**What the exercise asks**. Nothing goes in the answer except the line that contains "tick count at" and the lines after it to the end of the material below, unchanged.
***** Data block
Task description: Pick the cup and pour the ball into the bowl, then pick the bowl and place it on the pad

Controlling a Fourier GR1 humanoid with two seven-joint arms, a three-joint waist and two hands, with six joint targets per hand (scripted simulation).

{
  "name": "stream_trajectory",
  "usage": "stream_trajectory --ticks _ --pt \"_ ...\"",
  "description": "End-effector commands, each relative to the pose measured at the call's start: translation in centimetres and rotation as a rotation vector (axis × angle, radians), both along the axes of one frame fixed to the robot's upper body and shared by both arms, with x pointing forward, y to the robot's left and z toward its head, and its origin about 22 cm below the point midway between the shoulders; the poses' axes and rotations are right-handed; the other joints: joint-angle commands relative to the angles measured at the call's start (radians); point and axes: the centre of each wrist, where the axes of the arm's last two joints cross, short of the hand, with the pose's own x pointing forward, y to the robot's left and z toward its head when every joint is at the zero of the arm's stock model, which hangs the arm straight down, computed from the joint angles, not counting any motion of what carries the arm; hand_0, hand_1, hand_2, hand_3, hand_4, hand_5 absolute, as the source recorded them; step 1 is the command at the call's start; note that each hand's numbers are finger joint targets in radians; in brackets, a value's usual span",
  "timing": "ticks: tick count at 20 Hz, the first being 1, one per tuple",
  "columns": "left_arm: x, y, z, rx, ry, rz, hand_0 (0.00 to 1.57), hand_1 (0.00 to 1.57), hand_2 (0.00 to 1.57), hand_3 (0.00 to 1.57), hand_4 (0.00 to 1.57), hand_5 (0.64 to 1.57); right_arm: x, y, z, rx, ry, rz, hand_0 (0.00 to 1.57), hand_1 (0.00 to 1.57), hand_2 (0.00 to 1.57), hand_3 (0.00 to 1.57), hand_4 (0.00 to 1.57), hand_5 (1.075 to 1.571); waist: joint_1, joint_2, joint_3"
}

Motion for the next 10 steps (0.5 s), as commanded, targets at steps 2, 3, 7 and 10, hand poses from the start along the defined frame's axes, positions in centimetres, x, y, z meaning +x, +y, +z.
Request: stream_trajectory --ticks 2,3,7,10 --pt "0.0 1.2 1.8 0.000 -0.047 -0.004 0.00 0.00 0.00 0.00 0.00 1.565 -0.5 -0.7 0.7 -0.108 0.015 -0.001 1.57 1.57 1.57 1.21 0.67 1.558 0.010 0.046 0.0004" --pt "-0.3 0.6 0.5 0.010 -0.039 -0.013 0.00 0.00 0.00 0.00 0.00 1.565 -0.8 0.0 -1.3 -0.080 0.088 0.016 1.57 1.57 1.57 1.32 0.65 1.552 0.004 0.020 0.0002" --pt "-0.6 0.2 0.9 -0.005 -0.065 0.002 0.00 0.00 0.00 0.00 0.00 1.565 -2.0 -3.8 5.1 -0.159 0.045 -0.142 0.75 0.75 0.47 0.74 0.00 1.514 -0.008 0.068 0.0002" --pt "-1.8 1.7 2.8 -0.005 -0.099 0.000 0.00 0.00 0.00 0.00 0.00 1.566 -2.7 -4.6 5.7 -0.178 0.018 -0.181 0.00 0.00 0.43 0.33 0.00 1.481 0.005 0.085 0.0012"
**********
**Task answer**.
  "timing": "ticks: tick count at 20 Hz, the first being 1, one per tuple",
  "columns": "left_arm: x, y, z, rx, ry, rz, hand_0 (0.00 to 1.57), hand_1 (0.00 to 1.57), hand_2 (0.00 to 1.57), hand_3 (0.00 to 1.57), hand_4 (0.00 to 1.57), hand_5 (0.64 to 1.57); right_arm: x, y, z, rx, ry, rz, hand_0 (0.00 to 1.57), hand_1 (0.00 to 1.57), hand_2 (0.00 to 1.57), hand_3 (0.00 to 1.57), hand_4 (0.00 to 1.57), hand_5 (1.075 to 1.571); waist: joint_1, joint_2, joint_3"
}

Motion for the next 10 steps (0.5 s), as commanded, targets at steps 2, 3, 7 and 10, hand poses from the start along the defined frame's axes, positions in centimetres, x, y, z meaning +x, +y, +z.
Request: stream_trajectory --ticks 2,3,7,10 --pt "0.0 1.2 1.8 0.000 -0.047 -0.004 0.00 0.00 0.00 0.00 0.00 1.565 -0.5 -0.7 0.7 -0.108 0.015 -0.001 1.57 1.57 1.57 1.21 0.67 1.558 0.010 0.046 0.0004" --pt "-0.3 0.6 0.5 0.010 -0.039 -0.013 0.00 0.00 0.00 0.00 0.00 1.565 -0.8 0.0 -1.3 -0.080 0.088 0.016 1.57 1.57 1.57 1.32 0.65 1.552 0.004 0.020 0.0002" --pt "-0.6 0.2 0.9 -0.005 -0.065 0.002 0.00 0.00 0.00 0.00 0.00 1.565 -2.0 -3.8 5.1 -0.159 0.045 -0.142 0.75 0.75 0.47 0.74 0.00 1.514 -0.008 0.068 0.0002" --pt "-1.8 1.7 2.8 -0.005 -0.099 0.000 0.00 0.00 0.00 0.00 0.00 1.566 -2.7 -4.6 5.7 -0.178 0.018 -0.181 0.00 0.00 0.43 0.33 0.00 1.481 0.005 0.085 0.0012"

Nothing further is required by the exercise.